L’inferno è l’unico posto dove nessuno vuole andare, ma dove tutti fanno la fila per un biglietto.
Avendo… fede di uccidere il serpente, il ragno si uccide con le proprie mani, credendo di uccidere il ragno, il serpente si uccide con le proprie mani, mangiandosi, per sopravvivere, o… piuttosto per diventare bello come se stesso. Entrambi, bianco e nero, appartengono al Tao, la rappresentazione di tutta la realtà che ci circonda e ci imprigiona, ed è il serpente (il ragno), ossia… Dio, che è sempre Satana, che sembra avere intenzione di consegnare il Cosmo al Nulla, all’estinzione, per sostenere e costruire copie del suo Messaggero, e il “paradiso” in terra. Sopravvivenza o piuttosto assassinio e, di rimando, imprevisto, anche suicidio?
Il paradiso forse è un po’ noioso e c’è così tanta imbottitura di piume di Serafini che è vietato fumare. Magari a volte gli angeli fumano e quando arriva l’arcangelo buttano via i mozziconi: ecco perché vedi le stelle cadenti.

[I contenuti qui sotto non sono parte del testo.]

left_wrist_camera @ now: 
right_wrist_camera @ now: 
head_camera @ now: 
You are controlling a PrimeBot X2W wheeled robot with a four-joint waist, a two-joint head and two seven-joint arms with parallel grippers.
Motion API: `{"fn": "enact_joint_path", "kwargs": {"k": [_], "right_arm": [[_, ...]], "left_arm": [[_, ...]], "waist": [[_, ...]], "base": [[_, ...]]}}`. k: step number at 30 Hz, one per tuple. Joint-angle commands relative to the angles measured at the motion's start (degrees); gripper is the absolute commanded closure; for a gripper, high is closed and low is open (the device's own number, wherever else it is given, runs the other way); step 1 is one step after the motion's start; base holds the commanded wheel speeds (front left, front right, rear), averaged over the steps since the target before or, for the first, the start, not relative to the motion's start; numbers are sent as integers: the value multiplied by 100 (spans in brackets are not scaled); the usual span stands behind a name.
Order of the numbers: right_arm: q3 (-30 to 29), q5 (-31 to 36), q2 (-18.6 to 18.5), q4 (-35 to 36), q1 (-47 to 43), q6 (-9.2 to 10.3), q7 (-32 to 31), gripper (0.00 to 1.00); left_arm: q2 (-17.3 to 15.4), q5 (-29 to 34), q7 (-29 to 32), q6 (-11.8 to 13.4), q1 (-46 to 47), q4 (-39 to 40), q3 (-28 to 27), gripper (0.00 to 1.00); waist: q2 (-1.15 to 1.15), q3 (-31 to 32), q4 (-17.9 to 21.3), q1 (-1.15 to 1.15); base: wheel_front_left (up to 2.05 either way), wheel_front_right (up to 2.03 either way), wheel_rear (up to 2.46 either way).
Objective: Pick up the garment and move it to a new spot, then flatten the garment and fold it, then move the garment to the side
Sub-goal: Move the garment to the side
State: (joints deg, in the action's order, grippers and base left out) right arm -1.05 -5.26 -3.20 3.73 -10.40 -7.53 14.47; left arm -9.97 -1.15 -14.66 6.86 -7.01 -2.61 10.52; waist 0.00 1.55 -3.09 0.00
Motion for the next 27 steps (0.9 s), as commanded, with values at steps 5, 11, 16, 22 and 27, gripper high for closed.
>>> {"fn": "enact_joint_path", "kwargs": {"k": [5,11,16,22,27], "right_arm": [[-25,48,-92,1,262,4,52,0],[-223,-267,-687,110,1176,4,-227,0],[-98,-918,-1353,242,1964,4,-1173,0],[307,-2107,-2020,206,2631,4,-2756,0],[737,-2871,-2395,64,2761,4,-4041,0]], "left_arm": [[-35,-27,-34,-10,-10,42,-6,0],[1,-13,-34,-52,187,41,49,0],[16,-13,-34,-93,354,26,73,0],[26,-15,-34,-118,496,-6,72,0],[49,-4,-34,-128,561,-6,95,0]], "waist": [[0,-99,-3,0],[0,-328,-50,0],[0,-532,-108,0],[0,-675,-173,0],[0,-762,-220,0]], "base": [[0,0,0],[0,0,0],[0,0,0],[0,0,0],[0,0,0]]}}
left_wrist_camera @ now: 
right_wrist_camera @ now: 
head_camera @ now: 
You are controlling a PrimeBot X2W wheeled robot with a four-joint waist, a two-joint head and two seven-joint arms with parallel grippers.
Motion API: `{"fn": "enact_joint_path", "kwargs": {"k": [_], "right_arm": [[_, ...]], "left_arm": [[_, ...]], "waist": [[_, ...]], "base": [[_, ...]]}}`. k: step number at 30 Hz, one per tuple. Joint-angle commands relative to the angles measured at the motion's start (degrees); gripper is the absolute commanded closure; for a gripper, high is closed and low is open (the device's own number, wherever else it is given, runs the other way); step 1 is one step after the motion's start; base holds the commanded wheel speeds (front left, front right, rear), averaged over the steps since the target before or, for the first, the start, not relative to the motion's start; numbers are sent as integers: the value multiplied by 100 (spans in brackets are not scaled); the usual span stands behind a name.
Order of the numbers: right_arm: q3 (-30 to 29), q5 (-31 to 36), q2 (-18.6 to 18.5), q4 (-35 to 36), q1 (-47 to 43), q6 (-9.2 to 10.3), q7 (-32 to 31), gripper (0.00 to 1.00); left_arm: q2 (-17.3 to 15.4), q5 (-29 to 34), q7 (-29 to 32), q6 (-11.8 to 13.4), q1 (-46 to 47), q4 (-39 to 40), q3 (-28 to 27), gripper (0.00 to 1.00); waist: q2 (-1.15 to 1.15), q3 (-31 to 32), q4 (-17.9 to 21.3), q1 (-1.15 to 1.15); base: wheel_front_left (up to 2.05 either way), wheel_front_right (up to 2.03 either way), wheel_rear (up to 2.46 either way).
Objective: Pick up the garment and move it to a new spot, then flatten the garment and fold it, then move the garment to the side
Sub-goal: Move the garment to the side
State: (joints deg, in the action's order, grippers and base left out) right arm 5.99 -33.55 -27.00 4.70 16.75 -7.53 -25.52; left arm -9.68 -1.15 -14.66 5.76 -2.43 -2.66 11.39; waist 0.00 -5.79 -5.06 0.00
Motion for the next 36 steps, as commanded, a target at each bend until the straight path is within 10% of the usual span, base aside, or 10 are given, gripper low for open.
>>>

Non è detto che il paradiso attenda solo le anime di coloro che se ne sono andati. Il paradiso è ogni giorno facente parte della nostra vita, come un angelo ti sta vicino. E ne farai parte nel momento in cui lo scoprirai esplorando il tuo cuore.

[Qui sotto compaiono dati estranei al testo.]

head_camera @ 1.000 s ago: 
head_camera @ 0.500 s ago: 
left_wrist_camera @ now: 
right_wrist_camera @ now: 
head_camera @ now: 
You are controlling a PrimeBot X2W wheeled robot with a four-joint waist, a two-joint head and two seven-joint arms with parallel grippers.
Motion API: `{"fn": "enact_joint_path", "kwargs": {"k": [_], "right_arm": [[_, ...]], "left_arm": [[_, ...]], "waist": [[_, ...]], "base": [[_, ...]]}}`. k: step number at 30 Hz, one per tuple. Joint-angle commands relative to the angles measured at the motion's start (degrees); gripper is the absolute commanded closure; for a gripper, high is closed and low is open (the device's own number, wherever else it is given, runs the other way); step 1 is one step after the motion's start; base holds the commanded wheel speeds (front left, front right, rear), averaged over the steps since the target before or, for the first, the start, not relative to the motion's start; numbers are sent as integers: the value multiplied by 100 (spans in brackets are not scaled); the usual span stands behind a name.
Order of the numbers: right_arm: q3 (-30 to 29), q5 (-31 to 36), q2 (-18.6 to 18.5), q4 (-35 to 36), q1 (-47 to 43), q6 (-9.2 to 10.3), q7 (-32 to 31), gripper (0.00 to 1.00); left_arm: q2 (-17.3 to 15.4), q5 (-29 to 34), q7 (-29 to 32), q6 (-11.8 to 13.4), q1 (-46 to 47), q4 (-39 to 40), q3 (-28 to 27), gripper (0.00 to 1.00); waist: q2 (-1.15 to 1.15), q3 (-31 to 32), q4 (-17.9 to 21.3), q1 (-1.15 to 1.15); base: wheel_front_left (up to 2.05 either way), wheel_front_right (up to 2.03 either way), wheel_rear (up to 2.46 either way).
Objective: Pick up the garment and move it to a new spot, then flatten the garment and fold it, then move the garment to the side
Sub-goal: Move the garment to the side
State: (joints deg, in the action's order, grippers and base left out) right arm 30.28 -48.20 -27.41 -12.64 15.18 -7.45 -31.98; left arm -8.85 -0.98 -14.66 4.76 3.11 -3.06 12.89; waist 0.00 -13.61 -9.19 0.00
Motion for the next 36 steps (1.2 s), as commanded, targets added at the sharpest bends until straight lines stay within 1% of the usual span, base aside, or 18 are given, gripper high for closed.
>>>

Che bello! Vorrei che il tempo si fermasse per stare ancora un po’ in questo paradiso. Mare, sole, spiagge dorate, conchiglie bianche e tanta voglia di vivere.

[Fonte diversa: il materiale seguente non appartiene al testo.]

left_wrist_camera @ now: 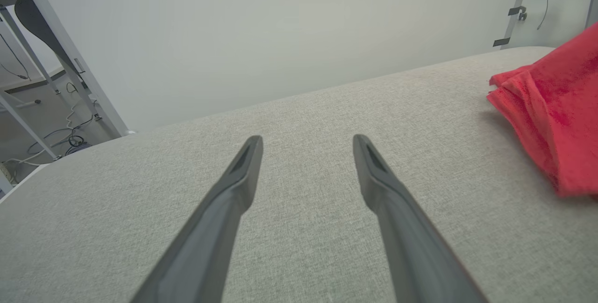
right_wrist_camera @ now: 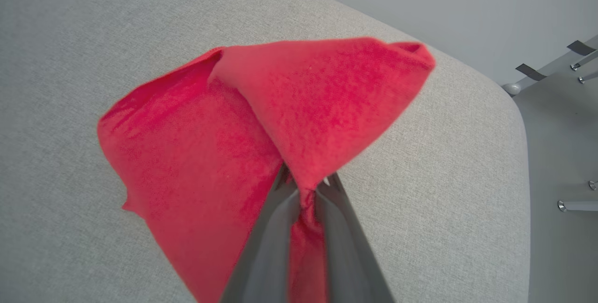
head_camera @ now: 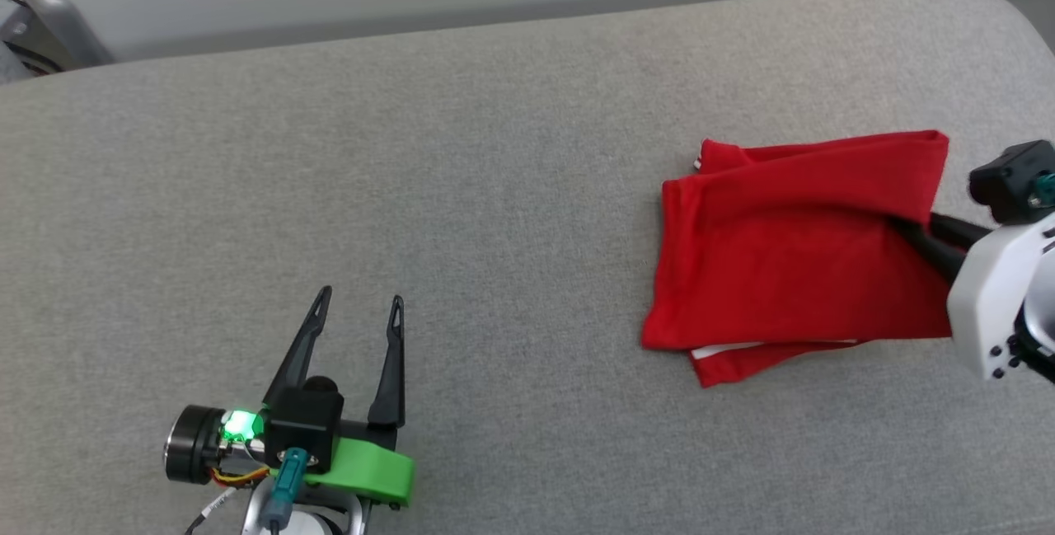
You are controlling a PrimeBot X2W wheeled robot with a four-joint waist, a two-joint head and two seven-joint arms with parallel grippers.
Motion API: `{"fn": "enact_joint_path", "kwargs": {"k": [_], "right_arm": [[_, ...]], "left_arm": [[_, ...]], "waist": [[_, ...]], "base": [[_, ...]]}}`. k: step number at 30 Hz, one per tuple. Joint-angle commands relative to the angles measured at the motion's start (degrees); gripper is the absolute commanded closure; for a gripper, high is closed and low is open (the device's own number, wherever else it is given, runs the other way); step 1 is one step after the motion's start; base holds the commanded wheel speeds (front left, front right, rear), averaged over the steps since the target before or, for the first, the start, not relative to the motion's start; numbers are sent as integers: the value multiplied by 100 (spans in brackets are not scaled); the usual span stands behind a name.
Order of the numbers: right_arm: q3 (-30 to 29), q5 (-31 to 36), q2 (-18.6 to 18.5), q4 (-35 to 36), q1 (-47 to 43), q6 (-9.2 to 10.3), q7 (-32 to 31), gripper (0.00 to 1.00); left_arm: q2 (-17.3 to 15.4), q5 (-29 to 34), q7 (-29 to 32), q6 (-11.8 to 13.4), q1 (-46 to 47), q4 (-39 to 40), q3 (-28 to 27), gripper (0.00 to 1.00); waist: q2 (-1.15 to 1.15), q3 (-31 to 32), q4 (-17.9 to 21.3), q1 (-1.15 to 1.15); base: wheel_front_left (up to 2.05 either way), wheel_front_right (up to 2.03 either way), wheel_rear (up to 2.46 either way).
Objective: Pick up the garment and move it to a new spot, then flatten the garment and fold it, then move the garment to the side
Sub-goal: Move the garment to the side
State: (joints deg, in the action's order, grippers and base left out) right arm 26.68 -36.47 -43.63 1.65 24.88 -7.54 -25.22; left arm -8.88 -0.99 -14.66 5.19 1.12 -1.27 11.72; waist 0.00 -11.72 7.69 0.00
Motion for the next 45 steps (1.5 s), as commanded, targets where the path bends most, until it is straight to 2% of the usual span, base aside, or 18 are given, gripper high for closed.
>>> {"fn": "enact_joint_path", "kwargs": {"k": [1,9,18,26,29,30,31,32,38,45], "right_arm": [[-92,56,-50,-15,77,5,12,100],[-576,263,-458,-732,479,5,-27,100],[-1326,682,-849,-2021,1244,5,-37,100],[-2102,1287,-787,-3154,1867,5,146,100],[-2204,1472,-621,-3471,2030,5,273,100],[-2228,1509,-551,-3540,2069,5,313,75],[-2263,1585,-480,-3613,2117,5,402,7],[-2284,1678,-441,-3663,2147,5,494,0],[-2539,2125,-306,-3925,2130,5,1122,0],[-2704,2308,-131,-3506,1790,5,2358,0]], "left_arm": [[-57,40,-34,-8,105,48,-27,0],[-260,128,-34,-88,541,327,-35,0],[-365,164,-34,-102,1018,600,10,0],[-399,163,-34,-64,1229,736,72,0],[-412,156,-34,-36,1261,747,85,0],[-417,152,-34,-28,1264,742,87,0],[-420,148,-34,-17,1264,730,92,0],[-419,145,-34,-9,1260,719,99,0],[-385,106,-34,47,1182,636,160,0],[-308,1,-34,133,865,495,165,0]], "waist": [[0,-334,221,0],[0,-1159,176,0],[0,-1882,-30,0],[0,-2248,-149,0],[0,-2283,-171,0],[0,-2280,-170,0],[0,-2260,-168,0],[0,-2235,-168,0],[0,-1833,-194,0],[0,-1128,-221,0]], "base": [[0,0,0],[0,0,0],[0,0,0],[0,0,0],[0,0,0],[0,0,0],[0,0,0],[0,0,0],[0,0,0],[0,0,0]]}}
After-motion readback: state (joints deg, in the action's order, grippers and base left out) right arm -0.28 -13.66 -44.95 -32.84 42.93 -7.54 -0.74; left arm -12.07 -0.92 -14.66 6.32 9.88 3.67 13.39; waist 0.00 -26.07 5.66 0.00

Per scatenare un Inferno non bisogna fare cose eclatanti, a volte basta dir semplicemente quel che si pensa.
Se ti lancio un sasso non schivarlo lasciandolo depositare sul fondale e permettendo al livello del mare di aumentare impercettibilmente. Se ti lancio un sasso prendilo al volo con la mano e rilanciamelo contro, inondandomi, travolgendomi, stordendomi… ma senza trattenerlo perché potrebbe ustionarti e se rilanciato quando s’è raffreddato il sasso avrebbe un peso ed una durezza maggiori. Voglio essere libera di non pormi limiti, voglio bersagliarti di pensieri sommergendoti in un flusso incessante di controcorrenti perché l’acqua trattenuta permane e fa il calcare mentre l’acqua lasciata libera di scorrere alliscia. Perciò, se ti offendo non offenderti, offendimi ché non mi offendo.